**How to complete this task:**
Pictures stay out. All the rest of the records must be repeated exactly.

**Study material:**
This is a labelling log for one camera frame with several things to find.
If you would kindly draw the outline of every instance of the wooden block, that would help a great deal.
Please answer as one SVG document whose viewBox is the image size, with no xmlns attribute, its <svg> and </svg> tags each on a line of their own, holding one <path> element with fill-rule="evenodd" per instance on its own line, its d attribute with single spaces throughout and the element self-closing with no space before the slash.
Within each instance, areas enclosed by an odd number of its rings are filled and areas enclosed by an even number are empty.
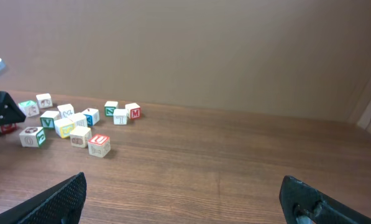
<svg viewBox="0 0 371 224">
<path fill-rule="evenodd" d="M 36 95 L 36 99 L 37 103 L 39 104 L 39 108 L 50 108 L 53 106 L 53 100 L 51 99 L 51 95 L 49 93 Z"/>
<path fill-rule="evenodd" d="M 0 126 L 0 133 L 2 134 L 8 134 L 17 129 L 17 124 L 5 124 Z"/>
<path fill-rule="evenodd" d="M 75 110 L 71 104 L 60 105 L 57 108 L 61 113 L 61 118 L 67 118 L 75 113 Z"/>
<path fill-rule="evenodd" d="M 115 109 L 113 112 L 113 123 L 117 125 L 127 124 L 127 110 Z"/>
<path fill-rule="evenodd" d="M 82 113 L 75 113 L 75 114 L 69 116 L 68 118 L 71 119 L 71 121 L 74 122 L 75 127 L 76 126 L 87 127 L 87 118 Z"/>
<path fill-rule="evenodd" d="M 75 147 L 87 147 L 91 139 L 91 128 L 77 126 L 70 133 L 71 144 Z"/>
<path fill-rule="evenodd" d="M 128 111 L 127 115 L 130 119 L 141 118 L 141 107 L 137 103 L 126 104 L 125 109 Z"/>
<path fill-rule="evenodd" d="M 46 111 L 40 116 L 40 123 L 43 128 L 54 129 L 54 121 L 61 119 L 61 114 L 58 111 Z"/>
<path fill-rule="evenodd" d="M 39 114 L 39 107 L 33 100 L 28 100 L 18 104 L 19 109 L 27 116 L 36 116 Z"/>
<path fill-rule="evenodd" d="M 70 136 L 70 133 L 75 128 L 75 124 L 69 118 L 62 118 L 54 121 L 55 132 L 61 138 L 67 138 Z"/>
<path fill-rule="evenodd" d="M 93 126 L 99 121 L 98 109 L 87 108 L 81 113 L 86 116 L 88 126 Z"/>
<path fill-rule="evenodd" d="M 88 141 L 88 153 L 92 156 L 103 158 L 111 150 L 111 140 L 102 134 L 94 135 Z"/>
<path fill-rule="evenodd" d="M 119 107 L 119 102 L 117 101 L 107 101 L 105 103 L 105 116 L 113 116 L 115 109 Z"/>
<path fill-rule="evenodd" d="M 40 147 L 46 141 L 43 127 L 28 127 L 19 133 L 22 147 Z"/>
</svg>

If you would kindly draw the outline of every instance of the red block face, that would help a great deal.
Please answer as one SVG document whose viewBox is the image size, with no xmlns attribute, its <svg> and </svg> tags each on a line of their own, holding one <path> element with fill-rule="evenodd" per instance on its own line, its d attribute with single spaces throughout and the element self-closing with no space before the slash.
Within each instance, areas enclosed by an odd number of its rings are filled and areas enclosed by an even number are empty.
<svg viewBox="0 0 371 224">
<path fill-rule="evenodd" d="M 130 110 L 130 119 L 136 119 L 141 117 L 141 108 Z"/>
<path fill-rule="evenodd" d="M 109 140 L 108 136 L 103 136 L 102 134 L 96 134 L 88 142 L 102 146 L 108 140 Z"/>
<path fill-rule="evenodd" d="M 5 125 L 0 126 L 0 129 L 3 134 L 7 134 L 7 133 L 10 133 L 16 130 L 17 124 L 5 124 Z"/>
</svg>

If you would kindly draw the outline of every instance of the table surface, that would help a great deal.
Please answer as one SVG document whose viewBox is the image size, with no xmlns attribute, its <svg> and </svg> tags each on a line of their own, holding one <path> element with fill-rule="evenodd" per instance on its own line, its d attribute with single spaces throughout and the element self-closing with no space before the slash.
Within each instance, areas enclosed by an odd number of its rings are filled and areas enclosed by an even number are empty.
<svg viewBox="0 0 371 224">
<path fill-rule="evenodd" d="M 115 99 L 52 96 L 75 112 L 99 109 L 91 129 L 111 137 L 111 151 L 90 156 L 54 130 L 41 148 L 21 147 L 20 131 L 40 126 L 27 118 L 0 134 L 0 213 L 84 172 L 81 223 L 285 223 L 285 175 L 371 218 L 371 135 L 351 124 L 139 103 L 142 119 L 115 126 L 102 113 Z"/>
</svg>

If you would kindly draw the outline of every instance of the block with yellow edge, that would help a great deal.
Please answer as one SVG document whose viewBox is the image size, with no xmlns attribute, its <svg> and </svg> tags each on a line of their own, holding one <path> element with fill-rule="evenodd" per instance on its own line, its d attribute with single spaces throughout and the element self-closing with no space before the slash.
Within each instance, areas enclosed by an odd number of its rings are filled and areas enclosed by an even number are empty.
<svg viewBox="0 0 371 224">
<path fill-rule="evenodd" d="M 74 122 L 69 118 L 62 118 L 54 121 L 55 132 L 61 138 L 67 138 L 70 136 L 70 133 L 75 128 Z"/>
</svg>

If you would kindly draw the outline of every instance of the beige wall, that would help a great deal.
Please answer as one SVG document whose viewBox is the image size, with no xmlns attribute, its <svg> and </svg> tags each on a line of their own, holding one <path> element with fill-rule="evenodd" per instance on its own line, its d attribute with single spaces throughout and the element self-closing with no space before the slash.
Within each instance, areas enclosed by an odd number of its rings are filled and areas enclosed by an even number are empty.
<svg viewBox="0 0 371 224">
<path fill-rule="evenodd" d="M 0 57 L 0 89 L 346 121 L 371 0 L 0 0 Z"/>
</svg>

**Your response:**
This is a labelling log for one camera frame with several things to find.
If you would kindly draw the outline of every instance of the wooden block, that would help a great deal.
Please answer as one SVG document whose viewBox is the image size, with no xmlns attribute, its <svg> and </svg> tags each on a line of their own, holding one <path> element with fill-rule="evenodd" per instance on its own line, its d attribute with single spaces throughout and the element self-closing with no space before the slash.
Within each instance, areas enclosed by an odd number of its rings are filled and areas enclosed by an even number are empty.
<svg viewBox="0 0 371 224">
<path fill-rule="evenodd" d="M 36 95 L 36 99 L 37 103 L 39 104 L 39 108 L 50 108 L 53 106 L 53 100 L 51 99 L 51 95 L 49 93 Z"/>
<path fill-rule="evenodd" d="M 0 126 L 0 133 L 2 134 L 8 134 L 17 129 L 17 124 L 5 124 Z"/>
<path fill-rule="evenodd" d="M 75 110 L 71 104 L 60 105 L 57 108 L 61 113 L 61 118 L 67 118 L 75 113 Z"/>
<path fill-rule="evenodd" d="M 115 109 L 113 112 L 113 123 L 117 125 L 127 124 L 127 110 Z"/>
<path fill-rule="evenodd" d="M 82 113 L 75 113 L 75 114 L 69 116 L 68 118 L 71 119 L 71 121 L 74 122 L 75 127 L 76 126 L 87 127 L 87 118 Z"/>
<path fill-rule="evenodd" d="M 75 147 L 87 147 L 91 139 L 91 128 L 77 126 L 70 133 L 71 144 Z"/>
<path fill-rule="evenodd" d="M 128 111 L 127 115 L 130 119 L 141 118 L 141 107 L 137 103 L 126 104 L 125 109 Z"/>
<path fill-rule="evenodd" d="M 46 111 L 40 116 L 40 123 L 43 128 L 54 129 L 54 121 L 61 119 L 61 114 L 58 111 Z"/>
<path fill-rule="evenodd" d="M 39 114 L 39 107 L 33 100 L 28 100 L 18 104 L 19 109 L 27 116 L 36 116 Z"/>
<path fill-rule="evenodd" d="M 70 136 L 70 133 L 75 128 L 75 124 L 69 118 L 62 118 L 54 121 L 55 132 L 61 138 L 67 138 Z"/>
<path fill-rule="evenodd" d="M 93 126 L 99 121 L 98 109 L 87 108 L 81 113 L 86 116 L 88 126 Z"/>
<path fill-rule="evenodd" d="M 88 141 L 88 153 L 92 156 L 103 158 L 111 150 L 111 140 L 102 134 L 94 135 Z"/>
<path fill-rule="evenodd" d="M 119 107 L 119 102 L 117 101 L 107 101 L 105 103 L 105 116 L 113 116 L 115 109 Z"/>
<path fill-rule="evenodd" d="M 40 147 L 46 141 L 43 127 L 28 127 L 19 133 L 22 147 Z"/>
</svg>

If you would kindly draw the outline of every instance of the red block face, that would help a great deal.
Please answer as one SVG document whose viewBox is the image size, with no xmlns attribute, its <svg> and </svg> tags each on a line of their own, holding one <path> element with fill-rule="evenodd" per instance on its own line, its d attribute with single spaces throughout and the element self-closing with no space before the slash.
Within each instance, areas enclosed by an odd number of its rings are filled and areas enclosed by an even number are empty.
<svg viewBox="0 0 371 224">
<path fill-rule="evenodd" d="M 130 110 L 130 119 L 136 119 L 141 117 L 141 108 Z"/>
<path fill-rule="evenodd" d="M 109 140 L 108 136 L 103 136 L 102 134 L 96 134 L 88 142 L 102 146 L 108 140 Z"/>
<path fill-rule="evenodd" d="M 5 125 L 0 126 L 0 129 L 3 134 L 7 134 L 7 133 L 10 133 L 16 130 L 17 124 L 5 124 Z"/>
</svg>

If you would kindly draw the outline of every instance of the table surface, that would help a great deal.
Please answer as one SVG document whose viewBox is the image size, with no xmlns attribute, its <svg> and </svg> tags each on a line of their own, holding one <path> element with fill-rule="evenodd" per instance on its own line, its d attribute with single spaces throughout and the element self-closing with no space before the slash.
Within each instance, areas enclosed by an odd number of its rings are filled and areas enclosed by an even number are empty.
<svg viewBox="0 0 371 224">
<path fill-rule="evenodd" d="M 115 99 L 52 96 L 75 112 L 99 109 L 91 129 L 111 137 L 111 151 L 90 156 L 54 130 L 41 148 L 21 147 L 20 131 L 40 126 L 27 118 L 0 134 L 0 213 L 84 172 L 81 223 L 285 223 L 285 175 L 371 218 L 371 135 L 351 124 L 139 103 L 142 119 L 115 126 L 102 113 Z"/>
</svg>

If you would kindly draw the outline of every instance of the block with yellow edge, that would help a great deal.
Please answer as one SVG document whose viewBox is the image size, with no xmlns attribute, its <svg> and </svg> tags each on a line of their own, holding one <path> element with fill-rule="evenodd" per instance on its own line, its d attribute with single spaces throughout and the element self-closing with no space before the slash.
Within each instance, areas enclosed by an odd number of its rings are filled and areas enclosed by an even number are empty.
<svg viewBox="0 0 371 224">
<path fill-rule="evenodd" d="M 74 122 L 69 118 L 62 118 L 54 121 L 55 132 L 61 138 L 67 138 L 70 136 L 70 133 L 75 128 Z"/>
</svg>

If you would kindly draw the outline of every instance of the beige wall, that would help a great deal.
Please answer as one SVG document whose viewBox is the image size, with no xmlns attribute, its <svg> and </svg> tags each on a line of their own, holding one <path> element with fill-rule="evenodd" per instance on its own line, its d attribute with single spaces throughout and the element self-closing with no space before the slash.
Within each instance, areas enclosed by an odd number of its rings are filled and areas enclosed by an even number are empty.
<svg viewBox="0 0 371 224">
<path fill-rule="evenodd" d="M 0 57 L 0 89 L 346 121 L 371 0 L 0 0 Z"/>
</svg>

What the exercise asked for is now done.